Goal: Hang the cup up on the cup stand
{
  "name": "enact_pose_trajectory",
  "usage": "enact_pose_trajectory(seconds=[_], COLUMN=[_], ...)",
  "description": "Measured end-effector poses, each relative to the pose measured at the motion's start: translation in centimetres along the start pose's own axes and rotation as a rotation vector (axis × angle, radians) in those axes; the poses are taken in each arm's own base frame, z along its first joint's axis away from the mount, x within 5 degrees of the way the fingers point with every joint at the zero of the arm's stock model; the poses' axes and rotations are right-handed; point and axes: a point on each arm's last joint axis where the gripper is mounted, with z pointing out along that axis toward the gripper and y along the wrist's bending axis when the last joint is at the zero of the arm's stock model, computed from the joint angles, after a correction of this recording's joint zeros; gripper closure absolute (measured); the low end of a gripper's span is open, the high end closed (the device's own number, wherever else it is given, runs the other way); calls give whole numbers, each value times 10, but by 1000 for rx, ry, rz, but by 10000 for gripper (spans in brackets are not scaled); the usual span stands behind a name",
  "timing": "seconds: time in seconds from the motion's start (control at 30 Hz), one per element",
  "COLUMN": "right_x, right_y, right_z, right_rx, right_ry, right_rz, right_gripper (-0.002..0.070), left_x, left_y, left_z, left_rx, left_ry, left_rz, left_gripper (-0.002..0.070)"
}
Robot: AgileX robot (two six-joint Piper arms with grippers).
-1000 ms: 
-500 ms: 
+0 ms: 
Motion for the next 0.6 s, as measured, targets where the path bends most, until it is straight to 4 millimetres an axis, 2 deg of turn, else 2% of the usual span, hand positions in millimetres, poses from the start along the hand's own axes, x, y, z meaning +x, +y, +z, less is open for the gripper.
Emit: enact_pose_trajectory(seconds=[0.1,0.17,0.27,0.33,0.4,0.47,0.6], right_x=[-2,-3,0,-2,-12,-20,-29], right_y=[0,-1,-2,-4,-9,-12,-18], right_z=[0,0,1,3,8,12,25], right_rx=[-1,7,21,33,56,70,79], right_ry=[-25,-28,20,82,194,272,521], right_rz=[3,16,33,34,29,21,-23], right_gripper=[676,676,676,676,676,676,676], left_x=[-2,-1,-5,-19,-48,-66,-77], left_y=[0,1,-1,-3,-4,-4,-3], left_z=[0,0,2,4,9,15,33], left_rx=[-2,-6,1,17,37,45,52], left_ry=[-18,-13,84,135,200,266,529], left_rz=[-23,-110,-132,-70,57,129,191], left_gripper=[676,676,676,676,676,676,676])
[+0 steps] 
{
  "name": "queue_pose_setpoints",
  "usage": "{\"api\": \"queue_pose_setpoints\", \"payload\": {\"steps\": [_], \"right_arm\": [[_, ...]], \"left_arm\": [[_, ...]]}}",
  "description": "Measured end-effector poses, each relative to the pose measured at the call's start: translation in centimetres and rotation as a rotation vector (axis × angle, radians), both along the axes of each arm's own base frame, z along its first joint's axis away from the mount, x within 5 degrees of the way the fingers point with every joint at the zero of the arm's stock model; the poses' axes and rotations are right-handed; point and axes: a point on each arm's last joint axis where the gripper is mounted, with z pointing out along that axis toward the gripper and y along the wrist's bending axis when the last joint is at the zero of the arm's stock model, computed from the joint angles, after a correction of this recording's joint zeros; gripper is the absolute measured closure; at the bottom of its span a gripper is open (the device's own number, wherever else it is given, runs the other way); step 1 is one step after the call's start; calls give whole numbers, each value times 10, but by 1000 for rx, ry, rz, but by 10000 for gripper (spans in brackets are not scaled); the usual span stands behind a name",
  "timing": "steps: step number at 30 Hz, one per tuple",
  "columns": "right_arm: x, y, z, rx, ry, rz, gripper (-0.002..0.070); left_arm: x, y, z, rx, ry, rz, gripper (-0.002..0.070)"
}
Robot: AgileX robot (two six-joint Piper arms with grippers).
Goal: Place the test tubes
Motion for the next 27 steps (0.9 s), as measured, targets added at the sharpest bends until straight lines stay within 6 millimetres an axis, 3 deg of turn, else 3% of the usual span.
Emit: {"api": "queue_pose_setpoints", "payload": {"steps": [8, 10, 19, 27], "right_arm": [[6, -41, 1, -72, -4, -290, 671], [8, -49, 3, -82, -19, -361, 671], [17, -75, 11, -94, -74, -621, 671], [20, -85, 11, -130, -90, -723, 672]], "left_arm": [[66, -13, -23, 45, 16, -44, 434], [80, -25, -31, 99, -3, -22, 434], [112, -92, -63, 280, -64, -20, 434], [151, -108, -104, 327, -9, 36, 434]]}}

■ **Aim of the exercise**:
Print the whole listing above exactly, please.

■ **Exercise response**:
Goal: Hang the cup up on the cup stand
{
  "name": "enact_pose_trajectory",
  "usage": "enact_pose_trajectory(seconds=[_], COLUMN=[_], ...)",
  "description": "Measured end-effector poses, each relative to the pose measured at the motion's start: translation in centimetres along the start pose's own axes and rotation as a rotation vector (axis × angle, radians) in those axes; the poses are taken in each arm's own base frame, z along its first joint's axis away from the mount, x within 5 degrees of the way the fingers point with every joint at the zero of the arm's stock model; the poses' axes and rotations are right-handed; point and axes: a point on each arm's last joint axis where the gripper is mounted, with z pointing out along that axis toward the gripper and y along the wrist's bending axis when the last joint is at the zero of the arm's stock model, computed from the joint angles, after a correction of this recording's joint zeros; gripper closure absolute (measured); the low end of a gripper's span is open, the high end closed (the device's own number, wherever else it is given, runs the other way); calls give whole numbers, each value times 10, but by 1000 for rx, ry, rz, but by 10000 for gripper (spans in brackets are not scaled); the usual span stands behind a name",
  "timing": "seconds: time in seconds from the motion's start (control at 30 Hz), one per element",
  "COLUMN": "right_x, right_y, right_z, right_rx, right_ry, right_rz, right_gripper (-0.002..0.070), left_x, left_y, left_z, left_rx, left_ry, left_rz, left_gripper (-0.002..0.070)"
}
Robot: AgileX robot (two six-joint Piper arms with grippers).
-1000 ms: 
-500 ms: 
+0 ms: 
Motion for the next 0.6 s, as measured, targets where the path bends most, until it is straight to 4 millimetres an axis, 2 deg of turn, else 2% of the usual span, hand positions in millimetres, poses from the start along the hand's own axes, x, y, z meaning +x, +y, +z, less is open for the gripper.
Emit: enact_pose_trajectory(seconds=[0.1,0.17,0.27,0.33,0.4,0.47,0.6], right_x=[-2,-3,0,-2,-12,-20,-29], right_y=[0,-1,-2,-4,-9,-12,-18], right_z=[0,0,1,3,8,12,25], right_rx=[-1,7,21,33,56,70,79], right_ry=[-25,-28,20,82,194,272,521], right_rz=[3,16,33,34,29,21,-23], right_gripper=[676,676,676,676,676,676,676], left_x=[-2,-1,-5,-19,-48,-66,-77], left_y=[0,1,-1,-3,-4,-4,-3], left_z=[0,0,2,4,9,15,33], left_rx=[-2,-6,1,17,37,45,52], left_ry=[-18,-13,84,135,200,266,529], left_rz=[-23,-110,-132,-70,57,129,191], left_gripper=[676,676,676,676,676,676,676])
[+0 steps] 
{
  "name": "queue_pose_setpoints",
  "usage": "{\"api\": \"queue_pose_setpoints\", \"payload\": {\"steps\": [_], \"right_arm\": [[_, ...]], \"left_arm\": [[_, ...]]}}",
  "description": "Measured end-effector poses, each relative to the pose measured at the call's start: translation in centimetres and rotation as a rotation vector (axis × angle, radians), both along the axes of each arm's own base frame, z along its first joint's axis away from the mount, x within 5 degrees of the way the fingers point with every joint at the zero of the arm's stock model; the poses' axes and rotations are right-handed; point and axes: a point on each arm's last joint axis where the gripper is mounted, with z pointing out along that axis toward the gripper and y along the wrist's bending axis when the last joint is at the zero of the arm's stock model, computed from the joint angles, after a correction of this recording's joint zeros; gripper is the absolute measured closure; at the bottom of its span a gripper is open (the device's own number, wherever else it is given, runs the other way); step 1 is one step after the call's start; calls give whole numbers, each value times 10, but by 1000 for rx, ry, rz, but by 10000 for gripper (spans in brackets are not scaled); the usual span stands behind a name",
  "timing": "steps: step number at 30 Hz, one per tuple",
  "columns": "right_arm: x, y, z, rx, ry, rz, gripper (-0.002..0.070); left_arm: x, y, z, rx, ry, rz, gripper (-0.002..0.070)"
}
Robot: AgileX robot (two six-joint Piper arms with grippers).
Goal: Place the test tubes
Motion for the next 27 steps (0.9 s), as measured, targets added at the sharpest bends until straight lines stay within 6 millimetres an axis, 3 deg of turn, else 3% of the usual span.
Emit: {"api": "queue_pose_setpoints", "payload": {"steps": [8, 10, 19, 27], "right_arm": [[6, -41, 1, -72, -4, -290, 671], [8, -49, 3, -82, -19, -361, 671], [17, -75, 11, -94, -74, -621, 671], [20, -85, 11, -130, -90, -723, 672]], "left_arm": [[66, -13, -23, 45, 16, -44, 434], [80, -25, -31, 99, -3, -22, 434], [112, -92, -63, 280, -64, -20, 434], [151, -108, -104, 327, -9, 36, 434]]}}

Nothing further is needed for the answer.